Task item =>
Check every line of the entries for "camera", and copy the lines that hold it.

Data under study: Begin

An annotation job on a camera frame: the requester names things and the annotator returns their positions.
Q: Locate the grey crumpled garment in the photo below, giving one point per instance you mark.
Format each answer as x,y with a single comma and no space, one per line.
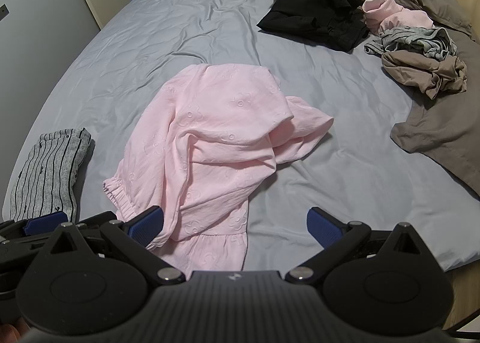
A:
412,37

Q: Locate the black garment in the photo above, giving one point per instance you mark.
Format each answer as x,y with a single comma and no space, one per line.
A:
318,9

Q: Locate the grey striped folded garment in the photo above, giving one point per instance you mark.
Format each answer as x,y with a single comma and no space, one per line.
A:
48,174

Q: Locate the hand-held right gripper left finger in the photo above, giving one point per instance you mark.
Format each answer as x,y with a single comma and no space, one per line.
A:
148,225

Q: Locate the person's left hand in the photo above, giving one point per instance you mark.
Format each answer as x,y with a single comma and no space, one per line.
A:
8,333

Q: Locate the grey door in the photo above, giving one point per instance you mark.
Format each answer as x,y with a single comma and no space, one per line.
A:
48,9

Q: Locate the taupe crumpled garment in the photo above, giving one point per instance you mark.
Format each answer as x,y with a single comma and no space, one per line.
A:
412,73

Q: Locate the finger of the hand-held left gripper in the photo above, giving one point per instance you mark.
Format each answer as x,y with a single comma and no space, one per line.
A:
43,223
93,220

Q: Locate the dark wall switch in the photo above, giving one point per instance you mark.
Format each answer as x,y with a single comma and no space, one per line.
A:
3,13

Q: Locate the pink embossed pants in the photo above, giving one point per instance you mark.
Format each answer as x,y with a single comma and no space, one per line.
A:
210,133

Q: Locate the small pink garment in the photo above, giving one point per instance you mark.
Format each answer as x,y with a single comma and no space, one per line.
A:
393,16

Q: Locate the grey-brown duvet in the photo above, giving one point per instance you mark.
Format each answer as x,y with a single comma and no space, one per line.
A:
442,129

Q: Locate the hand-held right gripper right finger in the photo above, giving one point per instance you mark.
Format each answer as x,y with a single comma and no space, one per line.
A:
318,225

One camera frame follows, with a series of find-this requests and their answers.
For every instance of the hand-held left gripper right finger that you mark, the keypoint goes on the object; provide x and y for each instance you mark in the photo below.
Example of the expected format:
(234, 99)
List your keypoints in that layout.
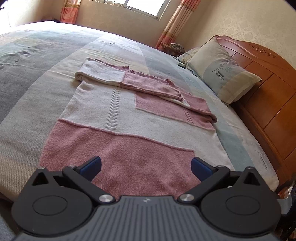
(201, 168)

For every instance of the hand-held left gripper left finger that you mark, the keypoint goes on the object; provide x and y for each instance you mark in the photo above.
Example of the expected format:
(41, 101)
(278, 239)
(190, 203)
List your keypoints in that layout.
(91, 165)

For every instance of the pink and white knit sweater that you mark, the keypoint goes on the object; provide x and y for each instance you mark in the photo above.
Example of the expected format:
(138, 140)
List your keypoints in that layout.
(138, 148)

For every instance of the wooden headboard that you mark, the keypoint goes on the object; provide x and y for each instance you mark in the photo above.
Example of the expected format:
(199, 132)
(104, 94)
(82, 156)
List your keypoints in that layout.
(266, 104)

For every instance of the large floral pillow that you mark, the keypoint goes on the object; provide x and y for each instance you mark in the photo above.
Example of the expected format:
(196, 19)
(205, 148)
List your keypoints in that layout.
(222, 69)

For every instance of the patchwork bed sheet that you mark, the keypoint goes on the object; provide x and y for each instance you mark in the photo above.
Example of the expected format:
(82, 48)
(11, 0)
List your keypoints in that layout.
(34, 81)

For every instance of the small pale pillow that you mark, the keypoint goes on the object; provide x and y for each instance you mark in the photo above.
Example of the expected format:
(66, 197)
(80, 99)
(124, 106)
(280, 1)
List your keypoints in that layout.
(187, 55)

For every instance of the wooden nightstand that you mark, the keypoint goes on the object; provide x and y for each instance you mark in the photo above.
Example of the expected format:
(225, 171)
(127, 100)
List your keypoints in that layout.
(164, 46)

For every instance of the orange striped curtain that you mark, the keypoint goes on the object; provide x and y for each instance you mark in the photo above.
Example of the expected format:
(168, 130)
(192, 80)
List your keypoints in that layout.
(69, 12)
(178, 20)

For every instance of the dark box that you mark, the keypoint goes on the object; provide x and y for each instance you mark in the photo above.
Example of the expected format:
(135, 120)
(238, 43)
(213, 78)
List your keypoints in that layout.
(56, 20)

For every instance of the window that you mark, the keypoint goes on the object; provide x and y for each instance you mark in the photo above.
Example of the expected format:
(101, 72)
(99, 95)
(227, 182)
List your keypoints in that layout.
(138, 5)

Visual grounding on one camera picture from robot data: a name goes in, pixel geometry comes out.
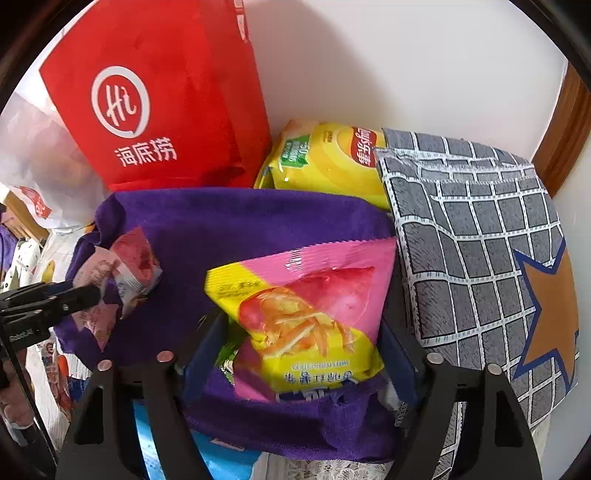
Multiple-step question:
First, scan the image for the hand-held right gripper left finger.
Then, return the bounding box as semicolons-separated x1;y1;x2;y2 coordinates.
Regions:
55;315;232;480

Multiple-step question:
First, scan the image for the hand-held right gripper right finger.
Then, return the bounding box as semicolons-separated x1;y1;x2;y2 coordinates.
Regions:
378;318;543;480

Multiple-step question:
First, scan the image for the person's left hand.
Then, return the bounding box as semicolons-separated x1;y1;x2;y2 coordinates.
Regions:
0;362;33;431

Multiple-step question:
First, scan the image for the red paper bag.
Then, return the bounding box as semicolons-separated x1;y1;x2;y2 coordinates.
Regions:
39;0;272;191

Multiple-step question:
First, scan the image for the yellow potato chip bag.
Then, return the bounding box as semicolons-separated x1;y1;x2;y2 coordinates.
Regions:
253;119;393;210

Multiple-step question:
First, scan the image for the green snack packet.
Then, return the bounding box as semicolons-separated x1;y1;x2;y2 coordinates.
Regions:
215;323;250;384

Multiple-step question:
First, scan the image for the brown wooden door frame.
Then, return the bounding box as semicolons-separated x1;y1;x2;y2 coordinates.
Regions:
531;62;591;199

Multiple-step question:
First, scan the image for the white plastic bag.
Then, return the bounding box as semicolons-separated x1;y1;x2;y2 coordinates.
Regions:
0;90;112;232

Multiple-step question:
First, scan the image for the pink yellow snack bag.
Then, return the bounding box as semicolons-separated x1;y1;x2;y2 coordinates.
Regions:
204;236;398;402

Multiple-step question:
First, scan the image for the purple towel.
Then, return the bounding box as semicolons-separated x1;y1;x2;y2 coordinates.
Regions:
53;187;402;462

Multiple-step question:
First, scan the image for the wooden headboard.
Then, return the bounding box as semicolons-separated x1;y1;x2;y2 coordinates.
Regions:
0;191;49;243

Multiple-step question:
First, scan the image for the white floral pillow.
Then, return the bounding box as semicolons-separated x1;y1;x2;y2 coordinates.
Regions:
9;240;47;288

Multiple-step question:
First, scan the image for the grey checked cloth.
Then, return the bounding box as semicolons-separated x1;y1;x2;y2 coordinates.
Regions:
373;128;580;480

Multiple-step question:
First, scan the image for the pink snack packet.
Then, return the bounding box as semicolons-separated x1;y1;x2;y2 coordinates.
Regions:
74;226;163;352

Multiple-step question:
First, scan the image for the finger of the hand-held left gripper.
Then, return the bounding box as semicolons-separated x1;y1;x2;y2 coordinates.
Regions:
0;285;103;326
0;281;77;297

Data under study: End

Written response =>
An annotation job on a camera frame: the requester names things and the annotator returns their positions.
One camera frame follows, with a series of find-this requests and their answers.
Visual grounding on one camera picture from robot data: a name goes in, pixel geometry comes out.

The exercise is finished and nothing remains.